The boy's mother, Saieda Sourour, has told local newspapers that government officials offered her money in exchange for her promising to keep silent about the case. The Interior Ministry, in a written response to the furor, said an autopsy showed the boy died of an infection and said the evidence of torture was simply "allegations."
Mr. Razek, like many Egyptian human rights activists, says the spread of torture was a natural consequence of the government's use of violent interrogations against alleged Islamist militants in the 1980s. What became standard doctrine for the country's antiterrorist police units spread throughout the system as officers shifted to other jobs in the police force.
"It became a culture. We have two generations of police who were brought up to use torture against Islamists. But if it's allowed and seen as effective, it spreads," says Razek.
Razek says there has only been one successful torture prosecution of a police officer in Egypt this year, and argues that police violence is systemic, not isolated.

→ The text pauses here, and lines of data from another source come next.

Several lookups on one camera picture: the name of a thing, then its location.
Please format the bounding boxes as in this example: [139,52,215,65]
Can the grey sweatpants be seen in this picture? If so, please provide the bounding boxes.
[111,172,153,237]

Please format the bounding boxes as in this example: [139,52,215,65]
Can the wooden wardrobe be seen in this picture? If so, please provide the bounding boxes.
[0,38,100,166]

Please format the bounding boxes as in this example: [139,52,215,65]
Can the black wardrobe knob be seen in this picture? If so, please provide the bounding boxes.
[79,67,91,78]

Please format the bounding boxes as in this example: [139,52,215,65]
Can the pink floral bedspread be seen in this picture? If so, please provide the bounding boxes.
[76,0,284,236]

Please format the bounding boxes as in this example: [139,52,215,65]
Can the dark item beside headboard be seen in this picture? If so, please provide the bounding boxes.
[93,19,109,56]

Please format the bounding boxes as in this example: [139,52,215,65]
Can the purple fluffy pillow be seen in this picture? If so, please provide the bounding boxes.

"We've seen dissent spreading beyond those who are politically organized, for instance, the labor unrest; so the regime feels it needs to make its people afraid to control its fate," he says. "I'm not talking people agitating for democracy, but people who are worried about feeding themselves."
Meanwhile, Ghad, whose brother was murdered in Amrania, says his family will continue to demand a prosecution. "The worst has happened. I don't even have the energy to be afraid anymore."